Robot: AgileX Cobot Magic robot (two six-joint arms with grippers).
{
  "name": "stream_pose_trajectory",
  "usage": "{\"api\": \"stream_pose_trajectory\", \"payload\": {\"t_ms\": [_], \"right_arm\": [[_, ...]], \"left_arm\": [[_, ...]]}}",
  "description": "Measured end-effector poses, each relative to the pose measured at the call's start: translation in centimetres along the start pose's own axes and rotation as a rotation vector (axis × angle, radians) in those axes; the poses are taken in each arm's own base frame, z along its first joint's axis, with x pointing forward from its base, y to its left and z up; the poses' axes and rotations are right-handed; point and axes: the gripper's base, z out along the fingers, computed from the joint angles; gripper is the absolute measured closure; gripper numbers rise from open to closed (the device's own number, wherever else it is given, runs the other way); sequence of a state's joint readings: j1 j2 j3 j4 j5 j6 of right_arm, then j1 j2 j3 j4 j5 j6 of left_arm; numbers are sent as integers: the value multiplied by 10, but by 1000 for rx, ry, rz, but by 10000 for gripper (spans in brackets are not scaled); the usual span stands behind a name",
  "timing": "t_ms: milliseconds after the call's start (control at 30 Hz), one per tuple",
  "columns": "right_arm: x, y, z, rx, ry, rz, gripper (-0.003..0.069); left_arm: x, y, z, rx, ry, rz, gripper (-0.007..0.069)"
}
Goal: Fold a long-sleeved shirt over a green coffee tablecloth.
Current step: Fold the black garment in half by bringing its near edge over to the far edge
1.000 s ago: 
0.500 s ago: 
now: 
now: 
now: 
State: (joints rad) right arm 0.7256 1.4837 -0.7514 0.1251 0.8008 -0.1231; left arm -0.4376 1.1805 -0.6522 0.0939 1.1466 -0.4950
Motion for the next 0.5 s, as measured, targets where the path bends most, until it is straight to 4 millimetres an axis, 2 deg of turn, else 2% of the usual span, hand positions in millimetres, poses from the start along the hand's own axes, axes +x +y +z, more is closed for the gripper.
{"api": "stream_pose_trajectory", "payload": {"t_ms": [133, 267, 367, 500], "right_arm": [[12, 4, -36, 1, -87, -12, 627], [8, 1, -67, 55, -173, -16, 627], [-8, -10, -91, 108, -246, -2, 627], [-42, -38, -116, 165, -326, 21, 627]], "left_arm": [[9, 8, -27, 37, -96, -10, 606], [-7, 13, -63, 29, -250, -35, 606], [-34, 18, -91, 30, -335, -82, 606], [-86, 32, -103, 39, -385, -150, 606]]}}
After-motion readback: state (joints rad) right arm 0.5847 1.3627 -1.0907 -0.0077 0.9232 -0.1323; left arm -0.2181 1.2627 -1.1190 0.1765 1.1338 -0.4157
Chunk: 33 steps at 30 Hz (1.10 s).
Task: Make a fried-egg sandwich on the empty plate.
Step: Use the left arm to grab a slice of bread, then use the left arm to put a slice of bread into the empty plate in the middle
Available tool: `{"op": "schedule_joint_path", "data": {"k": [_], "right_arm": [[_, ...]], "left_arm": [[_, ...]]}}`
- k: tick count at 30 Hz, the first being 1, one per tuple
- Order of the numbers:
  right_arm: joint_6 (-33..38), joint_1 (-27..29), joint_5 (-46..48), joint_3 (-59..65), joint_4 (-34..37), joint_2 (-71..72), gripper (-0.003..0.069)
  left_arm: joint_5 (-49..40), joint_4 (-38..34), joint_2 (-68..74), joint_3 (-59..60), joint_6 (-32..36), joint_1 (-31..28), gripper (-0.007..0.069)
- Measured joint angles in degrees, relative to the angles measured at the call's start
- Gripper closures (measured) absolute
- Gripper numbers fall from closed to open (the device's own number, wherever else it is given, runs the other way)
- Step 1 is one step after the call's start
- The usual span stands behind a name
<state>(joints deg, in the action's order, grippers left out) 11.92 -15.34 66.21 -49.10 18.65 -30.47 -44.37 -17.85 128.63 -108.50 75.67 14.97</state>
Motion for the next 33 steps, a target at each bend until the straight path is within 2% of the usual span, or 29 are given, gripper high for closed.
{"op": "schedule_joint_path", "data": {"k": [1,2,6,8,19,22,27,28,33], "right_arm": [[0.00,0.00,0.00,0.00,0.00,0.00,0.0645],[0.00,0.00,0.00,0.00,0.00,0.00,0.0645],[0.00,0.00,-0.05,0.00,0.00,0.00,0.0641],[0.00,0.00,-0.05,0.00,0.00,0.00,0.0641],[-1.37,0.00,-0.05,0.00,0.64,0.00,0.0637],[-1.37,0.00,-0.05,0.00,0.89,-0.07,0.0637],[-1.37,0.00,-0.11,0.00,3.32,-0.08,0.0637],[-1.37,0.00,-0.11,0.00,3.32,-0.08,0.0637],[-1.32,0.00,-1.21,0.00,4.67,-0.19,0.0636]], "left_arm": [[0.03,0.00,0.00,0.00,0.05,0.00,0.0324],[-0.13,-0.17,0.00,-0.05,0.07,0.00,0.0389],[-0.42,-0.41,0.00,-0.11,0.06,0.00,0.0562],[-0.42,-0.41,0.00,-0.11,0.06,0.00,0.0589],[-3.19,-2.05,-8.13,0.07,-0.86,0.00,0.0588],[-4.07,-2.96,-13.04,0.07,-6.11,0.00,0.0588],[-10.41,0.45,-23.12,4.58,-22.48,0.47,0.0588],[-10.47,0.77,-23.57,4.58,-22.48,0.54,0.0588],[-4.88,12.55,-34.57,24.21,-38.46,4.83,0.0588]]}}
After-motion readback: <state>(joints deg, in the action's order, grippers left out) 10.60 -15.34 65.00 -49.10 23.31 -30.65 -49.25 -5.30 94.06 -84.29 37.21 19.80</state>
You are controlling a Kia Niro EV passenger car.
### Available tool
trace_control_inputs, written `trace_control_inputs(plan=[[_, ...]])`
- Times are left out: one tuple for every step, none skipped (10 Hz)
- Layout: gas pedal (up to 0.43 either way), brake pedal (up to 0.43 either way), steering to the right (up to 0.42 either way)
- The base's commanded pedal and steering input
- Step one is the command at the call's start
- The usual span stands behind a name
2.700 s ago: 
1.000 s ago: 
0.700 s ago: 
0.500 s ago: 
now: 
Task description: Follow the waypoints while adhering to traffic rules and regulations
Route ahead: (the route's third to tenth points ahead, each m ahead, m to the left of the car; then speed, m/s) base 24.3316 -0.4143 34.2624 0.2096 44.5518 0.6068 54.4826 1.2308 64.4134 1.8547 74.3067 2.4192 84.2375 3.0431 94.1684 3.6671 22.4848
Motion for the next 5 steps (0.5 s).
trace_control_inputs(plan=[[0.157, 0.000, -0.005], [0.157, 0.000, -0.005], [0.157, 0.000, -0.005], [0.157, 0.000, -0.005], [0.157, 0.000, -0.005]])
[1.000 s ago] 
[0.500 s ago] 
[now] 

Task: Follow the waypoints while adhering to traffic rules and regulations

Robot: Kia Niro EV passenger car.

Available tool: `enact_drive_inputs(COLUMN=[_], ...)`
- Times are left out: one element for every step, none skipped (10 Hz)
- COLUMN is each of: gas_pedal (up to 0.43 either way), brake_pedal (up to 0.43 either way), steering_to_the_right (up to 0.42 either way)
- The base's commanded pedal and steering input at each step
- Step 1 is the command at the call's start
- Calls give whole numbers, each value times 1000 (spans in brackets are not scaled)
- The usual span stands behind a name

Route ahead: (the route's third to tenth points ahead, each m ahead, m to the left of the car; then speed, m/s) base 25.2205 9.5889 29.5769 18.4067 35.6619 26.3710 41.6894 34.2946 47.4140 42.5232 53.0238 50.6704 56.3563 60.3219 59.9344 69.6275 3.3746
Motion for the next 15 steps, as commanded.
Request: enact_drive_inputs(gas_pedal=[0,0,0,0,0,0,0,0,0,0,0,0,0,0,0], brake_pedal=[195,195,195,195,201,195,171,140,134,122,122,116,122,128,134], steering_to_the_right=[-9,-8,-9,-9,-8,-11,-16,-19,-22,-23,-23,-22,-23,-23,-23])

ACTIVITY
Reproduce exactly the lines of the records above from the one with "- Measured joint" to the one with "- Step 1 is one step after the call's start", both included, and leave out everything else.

COMPLETED EXERCISE
- Measured joint angles in degrees, relative to the angles measured at the call's start
- Gripper closures (measured) absolute
- Gripper numbers fall from closed to open (the device's own number, wherever else it is given, runs the other way)
- Step 1 is one step after the call's start

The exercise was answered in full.